Back in the day, women were led to believe that sex was for re-production purposes, or something they were supposed to do to fulfil their husbands marital rights. Women these days are becoming more sexually liberated, it is accepted these days that women have sex for pleasure aswell. Another cliched divide among the sexes is that if a man sleeps around, he's considered 'a legend' by his friends, but if a woman does it, they are labelled a 'slag'... And before i get slated for that, it is not a view i agree with, but a view that is widely accepted by people with closed minds.
I agree that men are moulded into 'visual creatures' by society, being brought up around images of scantly clad women all over the place... And yes, i am aware that there is an increasing number of sexual images of men which are aimed at women... But still, the majority of it is aimed at men.... But society doesnt state that men should watch porn & enjoy it.
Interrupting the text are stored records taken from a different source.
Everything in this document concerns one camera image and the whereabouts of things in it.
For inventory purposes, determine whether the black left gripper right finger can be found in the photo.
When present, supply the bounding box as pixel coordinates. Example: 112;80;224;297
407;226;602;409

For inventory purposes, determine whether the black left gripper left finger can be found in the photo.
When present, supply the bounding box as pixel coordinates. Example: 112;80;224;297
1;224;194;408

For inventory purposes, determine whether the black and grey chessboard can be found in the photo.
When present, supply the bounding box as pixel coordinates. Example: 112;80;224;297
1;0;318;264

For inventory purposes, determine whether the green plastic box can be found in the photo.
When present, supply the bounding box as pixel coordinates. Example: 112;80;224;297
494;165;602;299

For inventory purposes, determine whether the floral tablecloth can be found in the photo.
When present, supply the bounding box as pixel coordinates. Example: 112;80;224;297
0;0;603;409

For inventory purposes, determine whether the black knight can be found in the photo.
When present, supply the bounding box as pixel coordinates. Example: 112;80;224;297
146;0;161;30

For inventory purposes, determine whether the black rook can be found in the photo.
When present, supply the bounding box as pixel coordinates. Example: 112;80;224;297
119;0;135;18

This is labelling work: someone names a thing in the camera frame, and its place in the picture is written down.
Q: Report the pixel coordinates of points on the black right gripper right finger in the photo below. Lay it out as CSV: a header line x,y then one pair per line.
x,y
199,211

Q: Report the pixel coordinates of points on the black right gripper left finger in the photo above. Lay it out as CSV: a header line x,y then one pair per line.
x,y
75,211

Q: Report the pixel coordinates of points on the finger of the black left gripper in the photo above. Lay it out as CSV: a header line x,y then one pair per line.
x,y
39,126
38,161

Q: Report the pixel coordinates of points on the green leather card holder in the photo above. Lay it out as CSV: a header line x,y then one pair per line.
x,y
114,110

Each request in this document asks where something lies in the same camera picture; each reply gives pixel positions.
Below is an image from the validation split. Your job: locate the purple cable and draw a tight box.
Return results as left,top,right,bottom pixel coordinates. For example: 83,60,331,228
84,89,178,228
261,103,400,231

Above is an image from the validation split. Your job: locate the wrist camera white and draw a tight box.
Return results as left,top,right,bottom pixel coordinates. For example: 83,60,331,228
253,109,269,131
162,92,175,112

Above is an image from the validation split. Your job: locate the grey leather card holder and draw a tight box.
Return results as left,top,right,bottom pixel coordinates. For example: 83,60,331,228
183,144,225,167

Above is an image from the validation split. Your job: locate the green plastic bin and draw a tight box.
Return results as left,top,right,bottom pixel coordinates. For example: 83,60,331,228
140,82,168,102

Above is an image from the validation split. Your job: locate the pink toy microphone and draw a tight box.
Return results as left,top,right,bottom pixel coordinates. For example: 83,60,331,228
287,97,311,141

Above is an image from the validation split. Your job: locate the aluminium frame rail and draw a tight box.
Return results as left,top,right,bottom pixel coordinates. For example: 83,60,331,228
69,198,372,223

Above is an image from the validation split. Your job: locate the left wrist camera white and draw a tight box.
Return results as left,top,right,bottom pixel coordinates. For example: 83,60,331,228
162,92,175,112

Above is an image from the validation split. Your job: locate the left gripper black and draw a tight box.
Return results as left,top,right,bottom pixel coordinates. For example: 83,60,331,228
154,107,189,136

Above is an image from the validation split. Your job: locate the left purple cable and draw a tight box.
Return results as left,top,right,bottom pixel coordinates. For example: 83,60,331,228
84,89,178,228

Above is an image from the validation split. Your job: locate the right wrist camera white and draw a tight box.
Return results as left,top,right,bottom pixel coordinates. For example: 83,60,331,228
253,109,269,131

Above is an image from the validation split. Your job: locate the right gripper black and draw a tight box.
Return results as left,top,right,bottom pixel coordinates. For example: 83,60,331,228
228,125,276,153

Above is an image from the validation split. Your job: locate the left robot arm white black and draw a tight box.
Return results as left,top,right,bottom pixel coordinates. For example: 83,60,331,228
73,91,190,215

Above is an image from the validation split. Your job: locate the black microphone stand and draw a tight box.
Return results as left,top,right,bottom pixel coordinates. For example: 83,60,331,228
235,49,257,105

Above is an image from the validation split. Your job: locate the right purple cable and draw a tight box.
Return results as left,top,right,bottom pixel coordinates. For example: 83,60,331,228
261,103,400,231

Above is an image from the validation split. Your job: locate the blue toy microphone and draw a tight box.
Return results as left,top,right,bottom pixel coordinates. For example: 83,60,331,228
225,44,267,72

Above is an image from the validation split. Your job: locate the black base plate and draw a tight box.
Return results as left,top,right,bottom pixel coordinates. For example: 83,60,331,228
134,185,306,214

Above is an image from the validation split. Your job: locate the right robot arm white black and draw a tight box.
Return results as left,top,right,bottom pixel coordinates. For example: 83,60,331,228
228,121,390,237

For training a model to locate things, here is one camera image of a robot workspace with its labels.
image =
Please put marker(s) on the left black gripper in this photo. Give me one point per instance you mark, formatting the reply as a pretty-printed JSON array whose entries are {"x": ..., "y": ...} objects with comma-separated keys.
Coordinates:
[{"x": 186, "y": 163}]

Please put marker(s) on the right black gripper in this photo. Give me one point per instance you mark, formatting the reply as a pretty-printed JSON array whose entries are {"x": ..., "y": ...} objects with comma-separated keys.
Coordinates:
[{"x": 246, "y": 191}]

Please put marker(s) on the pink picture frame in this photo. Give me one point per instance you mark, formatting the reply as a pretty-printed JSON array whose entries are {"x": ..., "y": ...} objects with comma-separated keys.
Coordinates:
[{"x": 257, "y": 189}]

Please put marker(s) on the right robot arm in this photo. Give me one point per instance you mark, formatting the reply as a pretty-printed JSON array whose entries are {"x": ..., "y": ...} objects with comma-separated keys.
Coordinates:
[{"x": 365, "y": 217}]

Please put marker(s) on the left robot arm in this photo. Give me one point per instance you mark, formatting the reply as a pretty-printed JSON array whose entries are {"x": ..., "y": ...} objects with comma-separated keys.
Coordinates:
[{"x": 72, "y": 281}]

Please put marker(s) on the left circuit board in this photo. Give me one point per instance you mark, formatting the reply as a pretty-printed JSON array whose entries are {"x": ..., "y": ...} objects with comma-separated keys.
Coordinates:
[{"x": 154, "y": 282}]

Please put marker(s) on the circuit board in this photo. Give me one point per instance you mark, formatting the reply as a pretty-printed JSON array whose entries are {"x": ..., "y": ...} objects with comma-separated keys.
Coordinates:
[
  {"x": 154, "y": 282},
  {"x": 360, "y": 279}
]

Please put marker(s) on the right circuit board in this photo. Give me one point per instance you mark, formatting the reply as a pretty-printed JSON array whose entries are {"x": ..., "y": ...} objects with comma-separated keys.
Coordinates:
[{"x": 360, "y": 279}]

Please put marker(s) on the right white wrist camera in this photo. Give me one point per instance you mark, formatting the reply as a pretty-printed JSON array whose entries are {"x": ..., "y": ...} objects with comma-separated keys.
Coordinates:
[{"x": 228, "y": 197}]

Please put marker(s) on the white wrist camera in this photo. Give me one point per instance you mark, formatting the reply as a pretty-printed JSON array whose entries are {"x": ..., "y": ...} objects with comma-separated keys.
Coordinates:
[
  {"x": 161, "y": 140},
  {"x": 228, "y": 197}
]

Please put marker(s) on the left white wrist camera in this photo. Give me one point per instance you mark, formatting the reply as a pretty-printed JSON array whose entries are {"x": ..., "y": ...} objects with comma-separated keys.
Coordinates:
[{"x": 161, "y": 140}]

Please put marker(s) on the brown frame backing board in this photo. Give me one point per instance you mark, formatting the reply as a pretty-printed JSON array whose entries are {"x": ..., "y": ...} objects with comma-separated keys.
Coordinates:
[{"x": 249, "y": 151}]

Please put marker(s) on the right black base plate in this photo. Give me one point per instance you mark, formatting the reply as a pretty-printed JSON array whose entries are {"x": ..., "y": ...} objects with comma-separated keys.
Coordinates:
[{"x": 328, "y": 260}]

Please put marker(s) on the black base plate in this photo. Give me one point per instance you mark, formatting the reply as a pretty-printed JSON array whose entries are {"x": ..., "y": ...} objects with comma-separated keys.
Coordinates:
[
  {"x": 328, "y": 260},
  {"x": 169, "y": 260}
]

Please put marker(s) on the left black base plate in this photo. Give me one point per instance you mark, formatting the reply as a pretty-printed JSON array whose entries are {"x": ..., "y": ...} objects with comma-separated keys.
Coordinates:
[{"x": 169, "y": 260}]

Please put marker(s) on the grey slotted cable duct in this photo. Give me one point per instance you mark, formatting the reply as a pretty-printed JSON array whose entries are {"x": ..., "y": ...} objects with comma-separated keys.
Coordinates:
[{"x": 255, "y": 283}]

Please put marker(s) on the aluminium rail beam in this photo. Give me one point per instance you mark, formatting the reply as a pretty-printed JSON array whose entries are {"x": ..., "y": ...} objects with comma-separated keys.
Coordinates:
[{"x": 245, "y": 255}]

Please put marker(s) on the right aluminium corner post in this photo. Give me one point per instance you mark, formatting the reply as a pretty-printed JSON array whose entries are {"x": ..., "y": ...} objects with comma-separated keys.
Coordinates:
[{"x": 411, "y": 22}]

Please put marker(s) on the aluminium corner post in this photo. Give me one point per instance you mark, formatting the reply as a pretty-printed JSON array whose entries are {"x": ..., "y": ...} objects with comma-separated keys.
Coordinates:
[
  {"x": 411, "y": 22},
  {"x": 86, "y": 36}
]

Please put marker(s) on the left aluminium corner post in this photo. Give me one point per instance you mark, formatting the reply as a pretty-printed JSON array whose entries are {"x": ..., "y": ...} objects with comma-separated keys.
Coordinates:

They do this because they like it... That being said, not all men watch porn, and those who dont should not be labelled as a 'weirdo' or 'liar'.
People like what they like, for whatever reason.. just because a man has been raised in a society that exploits images of women, doesnt mean they have to like it. They are more visual, but theres a difference between ogling glamour models and watching/looking at porn. If they didnt like doing it, they wouldnt.
I am neither pro porn or anti porn.
I wouldnt be thrilled if i discovered my partner was viewing porn, but i wouldnt be devestated by it to the point where i would consider ending my relationship, and i wouldnt feel insecure about my relationship, or worry that he would cheat.
But thats how i feel personally. The op obviously feels differently, and that isnt wrong. How we feel about it, and our level of tolerence regarding porn varies depending on our own personal limits.
I know couples who use porn together as part of foreplay. I know other people who are highly offended by the idea of their other halves using porn. Nobodys view is right, and nobodys is wrong. They differ from person to person.
We still dont know if the ops husband actively lied about using porn, or wether he just failed to mention it to her. If he did lie, then they need to look into why. If i was in the ops situation, that would be my main concern.
No woman has a right to dictate what her husband is allowed to do, and vice versa. There are obvious boundries, such as staying faithful, and what is deemed 'cheating' again varies from person to person. But if the ops husbands behaviour upsets her that much, he needs to decide which he values more.. his porn or his wife.